Like rear-naked choke, arm-triangle choke, triangle choke? I think in the past Judo taught these chokes but now no longer teach these choke holds?

I know BJJ is very big on use of these chokes and Miesha Tate have use these chokes a lot.

I believe Miesha Tate used a rear-naked choke on Holly Holm.

Like you see in BJJ or Miesha Tate use in MMA?


----------



## moonhill99

Example  of some chokes like.

http://cdn.karatebyjesse.com/wp-content/uploads/2010/04/IMG_7073.jpg

http://image.gulflive.com/home/gulf...-press/photo/2016/03/06/-f2c23b96b355b1ca.jpg

https://upload.wikimedia.org/wikipedia/commons/b/bd/Rear_naked_choke.jpg

https://upload.wikimedia.org/wikipe..._-_Defense_Visual_Information_Center_2006.jpg

https://i.ytimg.com/vi/ARnhSbk-AUI/maxresdefault.jpg


----------



## elder999

moonhill99 said:


> Like rear-naked choke, arm-triangle choke, triangle choke? I think in the past Judo taught these chokes but now no longer teach these choke holds?
> 
> I know BJJ is very big on use of these chokes and Miesha Tate have use these chokes a lot.
> 
> I believe Miesha Tate used a rear-naked choke on Holly Holm.
> 
> Like you see in BJJ or Miesha Tate use in MMA?


ermmm...wha??


----------



## Tony Dismukes

As Elder illustrates with those videos, the chokes you mentioned are all part of the curriculum at any Judo academy and are all regularly used in Judo competition. I have no idea where you got the notion that they are no longer taught.


----------



## Monkey Turned Wolf

moonhill99 said:


> Like rear-naked choke, arm-triangle choke, triangle choke? I think in the past Judo taught these chokes but now no longer teach these choke holds?


I have learned all of these chokes in Judo, and while I don't compete, I'm fairly certain they are all legal. Who told you that they were not?


----------



## moonhill99

elder999 said:


> ermmm...wha??



I never said Judo does not teach different chokes. 

I don't really see rear-naked choke or triangle chokes? Like what you see in MMA or BJJ.

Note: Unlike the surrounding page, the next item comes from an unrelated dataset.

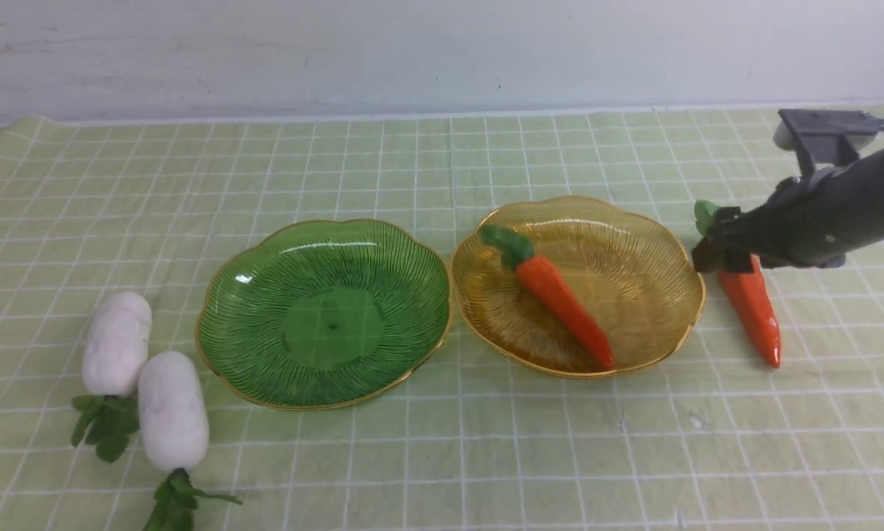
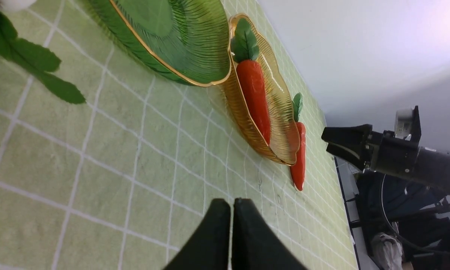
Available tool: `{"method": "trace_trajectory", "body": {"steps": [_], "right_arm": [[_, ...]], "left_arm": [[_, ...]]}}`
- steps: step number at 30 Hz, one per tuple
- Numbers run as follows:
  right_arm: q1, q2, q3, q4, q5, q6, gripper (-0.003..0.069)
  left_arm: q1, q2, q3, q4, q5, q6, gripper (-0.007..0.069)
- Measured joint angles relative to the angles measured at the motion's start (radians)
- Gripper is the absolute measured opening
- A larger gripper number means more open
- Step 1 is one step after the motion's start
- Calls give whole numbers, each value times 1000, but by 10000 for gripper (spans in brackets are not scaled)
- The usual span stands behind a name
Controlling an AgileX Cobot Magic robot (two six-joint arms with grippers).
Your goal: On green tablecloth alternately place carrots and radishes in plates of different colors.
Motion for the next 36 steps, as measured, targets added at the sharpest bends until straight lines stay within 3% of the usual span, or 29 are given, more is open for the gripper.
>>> {"method": "trace_trajectory", "body": {"steps": [14, 19, 21, 22, 23, 27, 31, 36], "right_arm": [[-15, 137, 0, -120, 1, 34, 562], [-15, 149, -2, -178, 0, 34, 440], [-15, 149, -5, -200, 7, 34, 317], [-15, 149, -5, -201, 7, 34, 307], [-15, 147, -6, -203, 18, 34, 227], [-15, 118, -36, -207, 89, 39, 199], [-15, 53, -116, -150, 180, 88, 199], [31, 8, -165, 43, 281, 127, 199]], "left_arm": [[0, 0, 0, 1, 0, 1, -7], [0, 0, 0, 1, 0, 1, -7], [0, 0, 0, 1, 0, 1, -7], [0, 0, 0, 1, 0, 1, -7], [0, 0, 0, 1, 0, 1, -7], [0, 0, 0, 1, 0, 1, -7], [0, 0, 0, 1, 2, 1, -7], [0, 0, 0, 1, 1, 4, -7]]}}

Those chokes you posted above seem different.


----------



## moonhill99

kempodisciple said:


> I have learned all of these chokes in Judo, and while I don't compete, I'm fairly certain they are all legal. Who told you that they were not?



Yea these chokes are different than post 1 and 2.












Or like the BJJ below.


----------



## MAfreak

type sankaku jime in google and you'll see an example. all of you described is still teached in judo.
but their ground fighting is often stopped by the ref so when watching judo fights one doesn't see much ground techniques.


----------



## JR 137

Moonhill99,

Have you found a MA school yet, or are you still searching for that elusive flawless style?


----------



## Tony Dismukes

Rear Naked choke (Hadaka jime):









Arm Triangle  (Kata gatame):





Triangle choke (Sankaku jime):


----------



## Monkey Turned Wolf

moonhill99 said:


> Yea these chokes are different than post 1 and 2.
> 
> 
> 
> 
> 
> 
> 
> 
> 
> 
> 
> 
> Or like the BJJ below.


I didn't bother looking at those because it does not effect me at all. Regardless of whether or not the videos you found on youtube are an RNC or a triangle choke, it does not mean that Judo does not teach them. I have learned those chokes in Judo,  I have had people from other Judo clubs  perform them on me, so Judo does teach them.


----------



## moonhill99

MAfreak said:


> type sankaku jime in google and you'll see an example. all of you described is still teached in judo.
> but their ground fighting is often stopped by the ref so when watching judo fights one doesn't see much ground techniques.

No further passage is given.